チュエボーなチューボーのクラシック中ブログ

人生の半分を過去に生きることがクラシック音楽好きのサダメなんでしょうか?

ウェーベルンを撃ったアメリカ兵士(1945年9月15日)

2013-10-09 18:45:36 | 日記

アントン・ヴェーベルンがアメリカ兵士に誤射されて亡くなった話は有名ですよね。

 

1945年9月15日、ウェーベルンはザルツブルクの娘の家に避難しており、夜、ベランダに出てタバコに火を付けたところ何かの取引の合図だと誤解され、3回発砲されたうちの何発かに当たって「撃たれた!」と言ったきり死んでしまった。

 

娘の夫はナチ親衛隊で目をつけられていたらしいけど、それにしてもドジ兵士!そのヤロ~は音楽の進歩を100年遅らせた極悪人や! ってウェーベルンの音楽を全然理解できないくせに思い出すたびボクは怒ってきました。

 

日本語でググっても出てこないので 'American soldier who shot Anton Webern' で探したら、フルネームだけでなく、その兵士のものっぽい写真までが!自分で検索したくせに、うわー。

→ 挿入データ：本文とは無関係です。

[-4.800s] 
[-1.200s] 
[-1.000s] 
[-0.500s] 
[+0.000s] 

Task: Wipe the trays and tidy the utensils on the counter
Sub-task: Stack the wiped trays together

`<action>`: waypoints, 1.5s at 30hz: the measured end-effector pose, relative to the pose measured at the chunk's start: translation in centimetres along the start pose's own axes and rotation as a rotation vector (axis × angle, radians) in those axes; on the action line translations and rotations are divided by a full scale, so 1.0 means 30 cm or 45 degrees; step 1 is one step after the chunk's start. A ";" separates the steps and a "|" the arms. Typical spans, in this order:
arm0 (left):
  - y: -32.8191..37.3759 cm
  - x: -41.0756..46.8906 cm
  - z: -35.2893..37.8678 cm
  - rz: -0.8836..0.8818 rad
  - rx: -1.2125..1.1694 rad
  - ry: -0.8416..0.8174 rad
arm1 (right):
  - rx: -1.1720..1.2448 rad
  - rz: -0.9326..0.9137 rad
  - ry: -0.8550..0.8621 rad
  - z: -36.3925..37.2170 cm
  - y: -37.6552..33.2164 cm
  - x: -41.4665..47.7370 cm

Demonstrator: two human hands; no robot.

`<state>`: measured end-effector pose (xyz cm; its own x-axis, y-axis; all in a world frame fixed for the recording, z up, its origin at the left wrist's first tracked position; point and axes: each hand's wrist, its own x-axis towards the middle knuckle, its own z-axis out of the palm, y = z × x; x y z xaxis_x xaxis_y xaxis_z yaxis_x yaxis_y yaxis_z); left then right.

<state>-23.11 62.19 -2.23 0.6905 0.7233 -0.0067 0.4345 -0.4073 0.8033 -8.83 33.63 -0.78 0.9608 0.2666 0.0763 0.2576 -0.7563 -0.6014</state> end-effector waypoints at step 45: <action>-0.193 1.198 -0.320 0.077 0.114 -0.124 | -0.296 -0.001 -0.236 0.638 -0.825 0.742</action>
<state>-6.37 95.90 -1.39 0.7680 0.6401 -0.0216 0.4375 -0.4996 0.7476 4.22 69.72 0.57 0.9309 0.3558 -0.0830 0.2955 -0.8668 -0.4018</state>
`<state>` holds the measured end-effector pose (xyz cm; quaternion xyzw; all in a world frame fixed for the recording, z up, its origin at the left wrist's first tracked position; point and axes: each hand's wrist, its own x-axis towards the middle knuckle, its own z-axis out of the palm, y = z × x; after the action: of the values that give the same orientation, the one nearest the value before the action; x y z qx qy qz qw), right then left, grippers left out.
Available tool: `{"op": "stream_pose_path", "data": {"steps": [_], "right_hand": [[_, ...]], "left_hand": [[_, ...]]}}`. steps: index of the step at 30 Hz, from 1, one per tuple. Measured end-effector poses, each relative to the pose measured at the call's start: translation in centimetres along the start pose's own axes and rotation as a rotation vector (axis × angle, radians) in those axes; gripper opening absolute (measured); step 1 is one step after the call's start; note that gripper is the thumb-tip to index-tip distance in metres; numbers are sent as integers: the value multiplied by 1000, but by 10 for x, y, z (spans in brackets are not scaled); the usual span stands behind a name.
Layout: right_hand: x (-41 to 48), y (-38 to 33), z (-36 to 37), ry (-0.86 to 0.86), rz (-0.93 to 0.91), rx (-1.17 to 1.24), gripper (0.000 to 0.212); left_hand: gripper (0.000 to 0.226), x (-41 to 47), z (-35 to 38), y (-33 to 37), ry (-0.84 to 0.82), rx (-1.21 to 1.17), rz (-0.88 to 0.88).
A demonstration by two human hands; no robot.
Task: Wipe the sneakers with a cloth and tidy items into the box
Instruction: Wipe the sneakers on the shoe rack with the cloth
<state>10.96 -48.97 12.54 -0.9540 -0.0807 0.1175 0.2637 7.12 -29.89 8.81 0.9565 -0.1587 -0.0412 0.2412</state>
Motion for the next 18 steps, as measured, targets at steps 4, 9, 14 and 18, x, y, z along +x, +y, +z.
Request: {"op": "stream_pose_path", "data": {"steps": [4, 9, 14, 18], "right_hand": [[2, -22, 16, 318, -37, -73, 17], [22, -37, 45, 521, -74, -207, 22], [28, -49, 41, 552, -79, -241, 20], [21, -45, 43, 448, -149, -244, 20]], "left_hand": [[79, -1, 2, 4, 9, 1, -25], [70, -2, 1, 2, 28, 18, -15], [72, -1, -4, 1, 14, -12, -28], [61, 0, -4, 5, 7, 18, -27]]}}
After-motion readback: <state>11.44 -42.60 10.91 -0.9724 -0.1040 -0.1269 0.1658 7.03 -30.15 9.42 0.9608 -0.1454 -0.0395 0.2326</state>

。後味悪っ

 

その兵士は後悔と自責の念から酒に溺れ、狙撃からちょうど10年後の1955年にアルコール中毒のため亡くなったと書かれています。ちょっと気の毒。

 

そもそも個人だけが責められるのって理不尽ですよ。他の記事によるとその兵士は「その時自分が攻撃された」と言っていたそうだし、それに彼は実際の戦闘を経験したこともなく、それまでも人を撃ったことがなかったとか。。真相はアメリカ軍が握ったまま謎のままらしいです。ネットの写真もまったく関係ない人の可能性アリです。

(追記)実情は少し違ったようです。

 

 ↑ ウェーベルンが狙撃されたミッタージル(Mittersill)の家

 

 ↑ ミッタージルの家の記念プレート。グスタフ・マーラーの次女で彫刻家のアンナ・マーラー(Anna Mahler, 1904-1988)の1961年の作品。

 

ストラヴィンスキーの追悼の言葉です。(「音楽の友」1966年4月号)

「アントン・ヴェーベルンの死んだ日は、感受性に富んだ音楽家ならすべてが喪に服すべき日である。われわれは、彼が偉大な作曲家であったばかりでなく本当の英雄であったことを讃えなければならない。無智と冷淡な音のない世界のすべての誤りに運命づけられながら、彼は、自己のおどろくべき完璧の知識の鉱山から掘り出したダイヤモンドをひとり目も眩むような輝かしいものに磨き上げ続けた人であった。」

 

(追記)一連の出来事は映画になってるんですね。『アントン・ヴェーベルンの死 Geblendeter Augenblick-A.Weberns Tod』(1986)。知りませんでした。